- **TASK TO CARRY OUT**: All of the entries below should be copied exactly as they appear.

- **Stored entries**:
• • • •
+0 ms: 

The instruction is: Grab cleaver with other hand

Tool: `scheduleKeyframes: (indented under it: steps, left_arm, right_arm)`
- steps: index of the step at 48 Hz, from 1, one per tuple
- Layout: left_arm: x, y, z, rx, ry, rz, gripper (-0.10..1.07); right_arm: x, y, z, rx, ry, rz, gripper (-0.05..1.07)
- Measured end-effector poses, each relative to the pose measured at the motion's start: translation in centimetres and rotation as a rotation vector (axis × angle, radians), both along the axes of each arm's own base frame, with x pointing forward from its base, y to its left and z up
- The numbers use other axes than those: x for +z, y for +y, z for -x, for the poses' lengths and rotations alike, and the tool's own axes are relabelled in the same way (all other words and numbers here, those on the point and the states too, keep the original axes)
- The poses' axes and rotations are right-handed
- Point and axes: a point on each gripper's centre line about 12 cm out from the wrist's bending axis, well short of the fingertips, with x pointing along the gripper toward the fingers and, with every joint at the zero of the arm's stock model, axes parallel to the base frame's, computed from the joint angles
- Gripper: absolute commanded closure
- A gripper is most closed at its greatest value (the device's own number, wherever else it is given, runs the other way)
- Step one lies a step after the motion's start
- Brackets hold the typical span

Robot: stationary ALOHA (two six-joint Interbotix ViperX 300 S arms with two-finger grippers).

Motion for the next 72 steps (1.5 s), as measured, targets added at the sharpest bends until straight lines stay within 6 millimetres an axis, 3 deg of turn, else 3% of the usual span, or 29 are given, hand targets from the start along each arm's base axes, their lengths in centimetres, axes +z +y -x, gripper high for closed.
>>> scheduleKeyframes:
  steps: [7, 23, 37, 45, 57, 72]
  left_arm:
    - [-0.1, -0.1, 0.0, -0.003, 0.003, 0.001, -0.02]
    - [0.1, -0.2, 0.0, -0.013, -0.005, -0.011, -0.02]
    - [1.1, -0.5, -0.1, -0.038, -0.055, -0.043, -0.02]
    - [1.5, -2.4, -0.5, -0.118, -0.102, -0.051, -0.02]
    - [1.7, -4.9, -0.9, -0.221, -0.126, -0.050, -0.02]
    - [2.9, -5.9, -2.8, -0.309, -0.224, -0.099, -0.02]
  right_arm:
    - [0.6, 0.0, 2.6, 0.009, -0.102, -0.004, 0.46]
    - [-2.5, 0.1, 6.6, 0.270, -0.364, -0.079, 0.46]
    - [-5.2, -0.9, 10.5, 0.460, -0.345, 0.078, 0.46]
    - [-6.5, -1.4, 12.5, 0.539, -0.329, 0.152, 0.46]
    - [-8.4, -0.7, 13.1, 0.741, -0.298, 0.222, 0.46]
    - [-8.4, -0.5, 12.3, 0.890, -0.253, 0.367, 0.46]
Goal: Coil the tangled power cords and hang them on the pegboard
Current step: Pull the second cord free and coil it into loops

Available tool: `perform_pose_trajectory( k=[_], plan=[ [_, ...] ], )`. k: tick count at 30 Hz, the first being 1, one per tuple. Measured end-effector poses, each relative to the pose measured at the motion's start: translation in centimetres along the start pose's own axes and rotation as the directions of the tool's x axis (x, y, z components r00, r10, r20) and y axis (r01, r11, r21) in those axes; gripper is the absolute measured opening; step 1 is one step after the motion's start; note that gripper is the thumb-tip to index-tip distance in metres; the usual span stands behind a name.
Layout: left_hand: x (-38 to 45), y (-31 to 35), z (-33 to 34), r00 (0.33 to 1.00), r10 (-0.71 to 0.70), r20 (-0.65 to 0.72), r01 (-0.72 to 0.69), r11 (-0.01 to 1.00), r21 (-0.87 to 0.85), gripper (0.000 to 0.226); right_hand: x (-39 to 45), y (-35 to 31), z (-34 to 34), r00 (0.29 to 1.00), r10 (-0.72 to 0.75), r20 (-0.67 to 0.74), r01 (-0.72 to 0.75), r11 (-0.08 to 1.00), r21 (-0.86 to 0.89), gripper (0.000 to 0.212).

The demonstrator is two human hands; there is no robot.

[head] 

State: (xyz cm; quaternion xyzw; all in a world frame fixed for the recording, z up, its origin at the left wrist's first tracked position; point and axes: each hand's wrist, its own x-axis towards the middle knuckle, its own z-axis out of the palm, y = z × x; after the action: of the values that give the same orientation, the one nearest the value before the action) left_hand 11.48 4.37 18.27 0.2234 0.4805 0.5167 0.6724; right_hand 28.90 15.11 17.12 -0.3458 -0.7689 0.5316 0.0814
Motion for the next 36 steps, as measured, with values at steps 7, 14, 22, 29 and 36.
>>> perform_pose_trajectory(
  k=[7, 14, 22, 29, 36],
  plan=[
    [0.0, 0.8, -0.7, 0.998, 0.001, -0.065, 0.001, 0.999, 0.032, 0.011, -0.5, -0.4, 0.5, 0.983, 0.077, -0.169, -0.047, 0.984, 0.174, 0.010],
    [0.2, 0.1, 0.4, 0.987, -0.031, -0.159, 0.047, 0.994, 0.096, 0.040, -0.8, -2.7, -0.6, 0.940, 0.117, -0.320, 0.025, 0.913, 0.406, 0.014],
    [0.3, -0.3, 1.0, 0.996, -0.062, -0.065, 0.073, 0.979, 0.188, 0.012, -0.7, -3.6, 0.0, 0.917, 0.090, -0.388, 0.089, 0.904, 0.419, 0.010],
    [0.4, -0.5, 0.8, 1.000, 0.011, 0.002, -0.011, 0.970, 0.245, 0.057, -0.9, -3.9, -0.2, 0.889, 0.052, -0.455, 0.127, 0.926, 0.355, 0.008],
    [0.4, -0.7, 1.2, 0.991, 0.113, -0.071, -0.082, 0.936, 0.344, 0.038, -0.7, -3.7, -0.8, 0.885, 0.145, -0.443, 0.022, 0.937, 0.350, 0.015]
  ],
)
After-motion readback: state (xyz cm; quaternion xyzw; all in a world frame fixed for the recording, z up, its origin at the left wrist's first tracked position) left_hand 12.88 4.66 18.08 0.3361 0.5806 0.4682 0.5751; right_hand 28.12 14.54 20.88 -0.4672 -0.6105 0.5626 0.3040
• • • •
- **EXERCISE RESPONSE**:
+0 ms: 

The instruction is: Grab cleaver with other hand

Tool: `scheduleKeyframes: (indented under it: steps, left_arm, right_arm)`
- steps: index of the step at 48 Hz, from 1, one per tuple
- Layout: left_arm: x, y, z, rx, ry, rz, gripper (-0.10..1.07); right_arm: x, y, z, rx, ry, rz, gripper (-0.05..1.07)
- Measured end-effector poses, each relative to the pose measured at the motion's start: translation in centimetres and rotation as a rotation vector (axis × angle, radians), both along the axes of each arm's own base frame, with x pointing forward from its base, y to its left and z up
- The numbers use other axes than those: x for +z, y for +y, z for -x, for the poses' lengths and rotations alike, and the tool's own axes are relabelled in the same way (all other words and numbers here, those on the point and the states too, keep the original axes)
- The poses' axes and rotations are right-handed
- Point and axes: a point on each gripper's centre line about 12 cm out from the wrist's bending axis, well short of the fingertips, with x pointing along the gripper toward the fingers and, with every joint at the zero of the arm's stock model, axes parallel to the base frame's, computed from the joint angles
- Gripper: absolute commanded closure
- A gripper is most closed at its greatest value (the device's own number, wherever else it is given, runs the other way)
- Step one lies a step after the motion's start
- Brackets hold the typical span

Robot: stationary ALOHA (two six-joint Interbotix ViperX 300 S arms with two-finger grippers).

Motion for the next 72 steps (1.5 s), as measured, targets added at the sharpest bends until straight lines stay within 6 millimetres an axis, 3 deg of turn, else 3% of the usual span, or 29 are given, hand targets from the start along each arm's base axes, their lengths in centimetres, axes +z +y -x, gripper high for closed.
>>> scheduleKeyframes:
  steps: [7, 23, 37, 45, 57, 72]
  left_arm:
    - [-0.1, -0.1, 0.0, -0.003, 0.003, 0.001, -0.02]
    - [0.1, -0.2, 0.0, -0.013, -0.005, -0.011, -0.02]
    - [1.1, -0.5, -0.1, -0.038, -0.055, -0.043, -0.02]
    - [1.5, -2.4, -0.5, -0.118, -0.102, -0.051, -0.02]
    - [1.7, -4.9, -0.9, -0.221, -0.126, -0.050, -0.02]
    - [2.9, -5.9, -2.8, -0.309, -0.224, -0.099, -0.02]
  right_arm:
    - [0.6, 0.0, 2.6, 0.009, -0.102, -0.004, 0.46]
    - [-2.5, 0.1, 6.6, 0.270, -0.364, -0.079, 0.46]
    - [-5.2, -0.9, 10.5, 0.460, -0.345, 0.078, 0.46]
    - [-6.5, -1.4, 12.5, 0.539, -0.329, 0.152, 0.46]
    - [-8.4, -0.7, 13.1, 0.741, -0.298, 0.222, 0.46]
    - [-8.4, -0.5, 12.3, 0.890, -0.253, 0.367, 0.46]
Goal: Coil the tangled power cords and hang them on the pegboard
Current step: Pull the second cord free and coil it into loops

Available tool: `perform_pose_trajectory( k=[_], plan=[ [_, ...] ], )`. k: tick count at 30 Hz, the first being 1, one per tuple. Measured end-effector poses, each relative to the pose measured at the motion's start: translation in centimetres along the start pose's own axes and rotation as the directions of the tool's x axis (x, y, z components r00, r10, r20) and y axis (r01, r11, r21) in those axes; gripper is the absolute measured opening; step 1 is one step after the motion's start; note that gripper is the thumb-tip to index-tip distance in metres; the usual span stands behind a name.
Layout: left_hand: x (-38 to 45), y (-31 to 35), z (-33 to 34), r00 (0.33 to 1.00), r10 (-0.71 to 0.70), r20 (-0.65 to 0.72), r01 (-0.72 to 0.69), r11 (-0.01 to 1.00), r21 (-0.87 to 0.85), gripper (0.000 to 0.226); right_hand: x (-39 to 45), y (-35 to 31), z (-34 to 34), r00 (0.29 to 1.00), r10 (-0.72 to 0.75), r20 (-0.67 to 0.74), r01 (-0.72 to 0.75), r11 (-0.08 to 1.00), r21 (-0.86 to 0.89), gripper (0.000 to 0.212).

The demonstrator is two human hands; there is no robot.

[head] 

State: (xyz cm; quaternion xyzw; all in a world frame fixed for the recording, z up, its origin at the left wrist's first tracked position; point and axes: each hand's wrist, its own x-axis towards the middle knuckle, its own z-axis out of the palm, y = z × x; after the action: of the values that give the same orientation, the one nearest the value before the action) left_hand 11.48 4.37 18.27 0.2234 0.4805 0.5167 0.6724; right_hand 28.90 15.11 17.12 -0.3458 -0.7689 0.5316 0.0814
Motion for the next 36 steps, as measured, with values at steps 7, 14, 22, 29 and 36.
>>> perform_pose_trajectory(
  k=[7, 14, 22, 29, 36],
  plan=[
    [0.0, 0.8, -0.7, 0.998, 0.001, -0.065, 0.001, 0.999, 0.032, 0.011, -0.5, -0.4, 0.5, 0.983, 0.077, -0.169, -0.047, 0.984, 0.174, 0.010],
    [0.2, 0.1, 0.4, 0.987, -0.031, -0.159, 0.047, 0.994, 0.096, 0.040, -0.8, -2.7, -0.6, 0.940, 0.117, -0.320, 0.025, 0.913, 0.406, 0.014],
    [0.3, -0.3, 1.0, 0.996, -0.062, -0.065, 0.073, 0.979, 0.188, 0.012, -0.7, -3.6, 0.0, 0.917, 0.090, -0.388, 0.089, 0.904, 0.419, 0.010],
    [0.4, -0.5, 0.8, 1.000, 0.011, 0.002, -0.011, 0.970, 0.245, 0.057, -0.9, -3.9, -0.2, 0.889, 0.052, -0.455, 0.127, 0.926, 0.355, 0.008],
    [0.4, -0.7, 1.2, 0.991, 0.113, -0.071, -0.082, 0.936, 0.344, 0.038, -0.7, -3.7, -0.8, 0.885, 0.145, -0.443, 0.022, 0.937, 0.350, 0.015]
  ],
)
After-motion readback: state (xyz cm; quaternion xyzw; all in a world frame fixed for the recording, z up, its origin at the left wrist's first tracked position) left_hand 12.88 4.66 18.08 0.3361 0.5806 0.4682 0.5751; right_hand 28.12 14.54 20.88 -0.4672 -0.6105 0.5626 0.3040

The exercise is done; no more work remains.